La coopération entre la Chine et l’Amérique du Sud a démarré sur les chapeaux de roue, au point que la Chine dépasse déjà les États-Unis comme premier partenaire de la région. Au Forum Chine-CELAC (Amérique latine + Caraïbes) de janvier, la Chine a annoncé sa volonté d’investir 250 mds d’euros dans le continent. L’Argentine vient de signer, de son côté, vingt contrats avec la Chine portant sur l’énergie nucléaire, l’aérospatial, les transports, l’agriculture et la culture. En Eurasie, l’alliance entre la Russie, la Chine et l’Inde a fait des progrès fulgurants, comme l’attestent les nombreux contrats signés lors des rencontres bilatérales de ces derniers mois.

Plus intéressante encore est la volonté des BRICS, face à la crise persistante de l’Occident, d’enfanter un nouveau système monétaire. Déjà les grands contrats gaziers signés en mai par la Russie et la Chine seront réglés en monnaies nationales, tout comme certains contrats signés entre la Russie et l’Inde, modèle qui pourrait être généralisé. Surtout, nous constatons que la Russie et la Chine achètent massivement de l’or, pour se protéger mais aussi pour donner crédibilité à leurs monnaies. Avec 1095 tonnes d’or en 2014, la Russie entre dans le club select des six principaux possesseurs d’or du monde. La Chine aussi a amélioré sa position, avec 1054 tonnes d’or affichées et sans doute bien davantage en réalité.

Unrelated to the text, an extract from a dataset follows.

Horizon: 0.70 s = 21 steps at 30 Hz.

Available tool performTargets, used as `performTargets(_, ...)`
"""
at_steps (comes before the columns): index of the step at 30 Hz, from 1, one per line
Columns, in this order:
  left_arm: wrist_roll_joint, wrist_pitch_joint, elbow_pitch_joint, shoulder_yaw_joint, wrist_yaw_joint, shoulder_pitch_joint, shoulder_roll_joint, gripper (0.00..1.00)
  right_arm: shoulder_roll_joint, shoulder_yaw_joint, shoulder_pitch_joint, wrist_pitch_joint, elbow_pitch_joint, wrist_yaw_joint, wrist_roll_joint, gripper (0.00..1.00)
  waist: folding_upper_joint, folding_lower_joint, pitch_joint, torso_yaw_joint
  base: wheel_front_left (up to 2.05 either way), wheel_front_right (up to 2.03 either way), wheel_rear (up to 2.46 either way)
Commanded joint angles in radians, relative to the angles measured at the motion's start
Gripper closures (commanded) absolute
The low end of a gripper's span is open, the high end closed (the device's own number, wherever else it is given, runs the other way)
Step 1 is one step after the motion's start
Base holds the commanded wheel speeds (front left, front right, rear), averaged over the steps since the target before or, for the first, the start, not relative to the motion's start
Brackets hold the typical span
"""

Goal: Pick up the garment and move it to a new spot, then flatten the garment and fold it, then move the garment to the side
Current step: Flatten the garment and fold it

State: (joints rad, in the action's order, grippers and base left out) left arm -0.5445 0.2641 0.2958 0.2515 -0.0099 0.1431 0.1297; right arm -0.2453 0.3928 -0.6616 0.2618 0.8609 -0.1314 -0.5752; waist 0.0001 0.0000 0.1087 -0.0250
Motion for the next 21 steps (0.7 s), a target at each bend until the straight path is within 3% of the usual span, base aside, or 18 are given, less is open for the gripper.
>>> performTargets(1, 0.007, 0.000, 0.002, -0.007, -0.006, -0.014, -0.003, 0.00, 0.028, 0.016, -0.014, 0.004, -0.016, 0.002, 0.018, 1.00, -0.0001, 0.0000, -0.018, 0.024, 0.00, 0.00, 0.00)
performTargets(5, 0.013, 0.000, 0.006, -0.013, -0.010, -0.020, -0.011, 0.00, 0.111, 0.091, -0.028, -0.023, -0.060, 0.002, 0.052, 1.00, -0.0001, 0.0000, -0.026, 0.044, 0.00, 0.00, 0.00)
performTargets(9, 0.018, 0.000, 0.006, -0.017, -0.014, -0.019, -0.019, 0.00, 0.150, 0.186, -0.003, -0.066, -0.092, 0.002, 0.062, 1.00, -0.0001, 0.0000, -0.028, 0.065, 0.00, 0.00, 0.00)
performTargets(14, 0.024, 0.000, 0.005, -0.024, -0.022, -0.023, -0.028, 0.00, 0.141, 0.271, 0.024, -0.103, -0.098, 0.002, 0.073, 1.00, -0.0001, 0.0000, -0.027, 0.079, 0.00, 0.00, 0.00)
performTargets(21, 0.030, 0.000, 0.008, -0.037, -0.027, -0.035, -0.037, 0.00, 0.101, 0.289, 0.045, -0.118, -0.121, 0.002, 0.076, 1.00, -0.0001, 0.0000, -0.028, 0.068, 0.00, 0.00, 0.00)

Mesdames, Messieurs, il est minuit moins 3 !

Le pourrissement de la guerre en Ukraine intervient dans un contexte où les États-Unis s’orientent vers une doctrine de première frappe. De partout, des voix avertissent que le danger d’une guerre nucléaire est aujourd’hui plus grand qu’à l’époque de la Guerre froide, en raison du climat de tension qui règne et de l’absence de nouvelles règles suite à la fin du système communiste. C’est le cas de Theodore Postol, expert américain dans le désarmement à l’Université du MIT, d’Igor Ivanov, ancien ministre russe des Affaires étrangères, ou encore de Mikhaïl Gorbatchev, qui a exprimé à trois reprises ses plus vives inquiétudes.

Le choix aujourd’hui est entre une politique qui est en train de conduire nos pays à la ruine et à la guerre, ou le retour à nos politiques de progrès scientifique, économique et social, selon nos propres traditions et en nous appuyant sur les BRICS. La Chine a invité à plusieurs reprises les pays occidentaux à rejoindre sa proposition de Nouvelle route de la soie. Il faut saisir cette opportunité, « gagnant-gagnant », en apportant le meilleur de chacun d’entre-nous.